After locating the line that contains "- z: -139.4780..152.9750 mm" in the data below, set down exactly that line and each one after it through the line that contains "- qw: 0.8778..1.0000", and nothing more.

Task inputs:
####################

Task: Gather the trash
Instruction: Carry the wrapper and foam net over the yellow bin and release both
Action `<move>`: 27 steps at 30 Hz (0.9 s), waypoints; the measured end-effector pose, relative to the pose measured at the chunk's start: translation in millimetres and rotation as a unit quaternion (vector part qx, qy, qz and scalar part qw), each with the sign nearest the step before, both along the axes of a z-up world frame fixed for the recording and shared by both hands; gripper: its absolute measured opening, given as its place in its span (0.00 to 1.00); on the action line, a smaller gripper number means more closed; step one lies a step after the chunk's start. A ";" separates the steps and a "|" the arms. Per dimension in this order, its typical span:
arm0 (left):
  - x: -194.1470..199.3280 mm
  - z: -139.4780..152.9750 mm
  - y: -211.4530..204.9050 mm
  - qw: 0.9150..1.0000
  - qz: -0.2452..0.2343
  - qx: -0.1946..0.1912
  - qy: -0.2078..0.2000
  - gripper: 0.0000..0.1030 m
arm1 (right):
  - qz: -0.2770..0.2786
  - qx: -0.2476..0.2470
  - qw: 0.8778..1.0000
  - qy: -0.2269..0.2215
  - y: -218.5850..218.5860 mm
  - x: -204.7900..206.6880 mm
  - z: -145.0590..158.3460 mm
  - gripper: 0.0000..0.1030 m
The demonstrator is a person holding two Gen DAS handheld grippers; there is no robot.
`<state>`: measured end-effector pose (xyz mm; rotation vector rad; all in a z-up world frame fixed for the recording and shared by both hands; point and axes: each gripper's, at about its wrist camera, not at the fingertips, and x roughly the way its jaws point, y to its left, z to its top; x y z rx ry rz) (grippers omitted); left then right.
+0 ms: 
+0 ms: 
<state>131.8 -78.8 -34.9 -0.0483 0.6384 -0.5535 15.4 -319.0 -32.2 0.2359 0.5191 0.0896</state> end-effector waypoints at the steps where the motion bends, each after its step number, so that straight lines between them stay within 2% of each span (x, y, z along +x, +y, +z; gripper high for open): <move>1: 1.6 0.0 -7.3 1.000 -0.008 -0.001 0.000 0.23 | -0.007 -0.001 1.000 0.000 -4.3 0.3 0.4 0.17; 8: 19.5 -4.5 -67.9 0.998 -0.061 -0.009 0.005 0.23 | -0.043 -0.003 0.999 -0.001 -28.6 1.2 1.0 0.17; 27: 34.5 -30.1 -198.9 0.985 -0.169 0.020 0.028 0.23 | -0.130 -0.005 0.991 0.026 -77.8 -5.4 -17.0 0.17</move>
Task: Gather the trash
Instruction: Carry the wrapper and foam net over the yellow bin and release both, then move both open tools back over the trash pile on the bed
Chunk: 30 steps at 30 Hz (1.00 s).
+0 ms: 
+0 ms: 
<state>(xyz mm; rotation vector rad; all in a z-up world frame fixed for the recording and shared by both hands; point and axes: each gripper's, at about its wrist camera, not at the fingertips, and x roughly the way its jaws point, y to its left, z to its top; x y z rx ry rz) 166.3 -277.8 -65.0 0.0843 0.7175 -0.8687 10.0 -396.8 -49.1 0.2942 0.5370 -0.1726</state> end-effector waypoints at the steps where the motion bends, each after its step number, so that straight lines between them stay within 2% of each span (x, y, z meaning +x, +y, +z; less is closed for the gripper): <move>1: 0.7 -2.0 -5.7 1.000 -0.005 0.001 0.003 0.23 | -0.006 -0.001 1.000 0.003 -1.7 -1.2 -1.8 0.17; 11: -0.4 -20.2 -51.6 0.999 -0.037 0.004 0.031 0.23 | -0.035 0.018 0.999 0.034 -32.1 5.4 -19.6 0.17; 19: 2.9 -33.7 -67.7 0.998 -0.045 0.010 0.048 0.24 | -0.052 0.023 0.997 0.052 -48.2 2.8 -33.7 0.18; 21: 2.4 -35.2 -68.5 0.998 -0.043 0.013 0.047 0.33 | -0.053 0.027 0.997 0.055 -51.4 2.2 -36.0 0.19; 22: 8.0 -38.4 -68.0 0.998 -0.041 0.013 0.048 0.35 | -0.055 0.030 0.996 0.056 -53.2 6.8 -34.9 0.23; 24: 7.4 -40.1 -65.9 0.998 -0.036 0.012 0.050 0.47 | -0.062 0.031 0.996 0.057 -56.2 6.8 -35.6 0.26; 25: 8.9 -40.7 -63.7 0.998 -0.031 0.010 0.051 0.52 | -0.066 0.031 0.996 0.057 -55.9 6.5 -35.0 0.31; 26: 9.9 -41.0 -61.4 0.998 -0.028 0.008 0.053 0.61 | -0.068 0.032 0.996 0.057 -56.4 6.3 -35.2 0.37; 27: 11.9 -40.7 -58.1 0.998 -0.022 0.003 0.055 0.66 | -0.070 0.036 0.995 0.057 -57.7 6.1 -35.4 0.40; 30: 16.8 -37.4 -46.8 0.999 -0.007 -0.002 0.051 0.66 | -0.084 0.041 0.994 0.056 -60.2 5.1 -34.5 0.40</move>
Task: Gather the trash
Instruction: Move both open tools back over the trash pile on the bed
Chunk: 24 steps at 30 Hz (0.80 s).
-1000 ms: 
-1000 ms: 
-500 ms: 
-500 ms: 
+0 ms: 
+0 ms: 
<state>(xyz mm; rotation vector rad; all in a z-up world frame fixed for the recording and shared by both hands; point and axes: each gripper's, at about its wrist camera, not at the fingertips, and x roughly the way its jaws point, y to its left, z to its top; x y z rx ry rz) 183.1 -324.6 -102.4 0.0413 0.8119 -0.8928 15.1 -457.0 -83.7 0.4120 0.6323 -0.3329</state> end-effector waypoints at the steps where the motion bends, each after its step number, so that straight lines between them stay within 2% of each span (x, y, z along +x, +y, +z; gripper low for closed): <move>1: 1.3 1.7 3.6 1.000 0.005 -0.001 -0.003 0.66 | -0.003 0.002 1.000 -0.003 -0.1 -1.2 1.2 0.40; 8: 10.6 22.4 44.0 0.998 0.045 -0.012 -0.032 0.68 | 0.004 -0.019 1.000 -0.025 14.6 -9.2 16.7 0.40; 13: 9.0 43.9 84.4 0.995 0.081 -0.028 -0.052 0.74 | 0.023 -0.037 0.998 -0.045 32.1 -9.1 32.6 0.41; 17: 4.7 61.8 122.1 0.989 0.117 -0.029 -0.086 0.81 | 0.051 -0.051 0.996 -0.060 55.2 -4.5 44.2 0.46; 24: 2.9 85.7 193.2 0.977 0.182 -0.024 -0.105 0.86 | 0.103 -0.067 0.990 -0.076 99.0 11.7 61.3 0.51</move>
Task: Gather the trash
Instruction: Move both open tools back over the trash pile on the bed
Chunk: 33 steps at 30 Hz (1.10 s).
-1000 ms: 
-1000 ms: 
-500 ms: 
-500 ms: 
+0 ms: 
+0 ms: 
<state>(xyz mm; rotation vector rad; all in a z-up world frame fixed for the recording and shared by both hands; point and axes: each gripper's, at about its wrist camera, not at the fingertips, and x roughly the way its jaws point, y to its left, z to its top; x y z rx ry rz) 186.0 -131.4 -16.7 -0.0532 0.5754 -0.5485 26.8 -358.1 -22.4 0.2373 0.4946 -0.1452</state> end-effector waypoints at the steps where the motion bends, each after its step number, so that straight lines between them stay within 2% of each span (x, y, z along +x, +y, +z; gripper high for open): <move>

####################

Task response:
  - z: -139.4780..152.9750 mm
  - y: -211.4530..204.9050 mm
  - qw: 0.9150..1.0000
  - qz: -0.2452..0.2343
  - qx: -0.1946..0.1912
  - qy: -0.2078..0.2000
  - gripper: 0.0000..0.1030 m
arm1 (right):
  - qz: -0.2770..0.2786
  - qx: -0.2476..0.2470
  - qw: 0.8778..1.0000

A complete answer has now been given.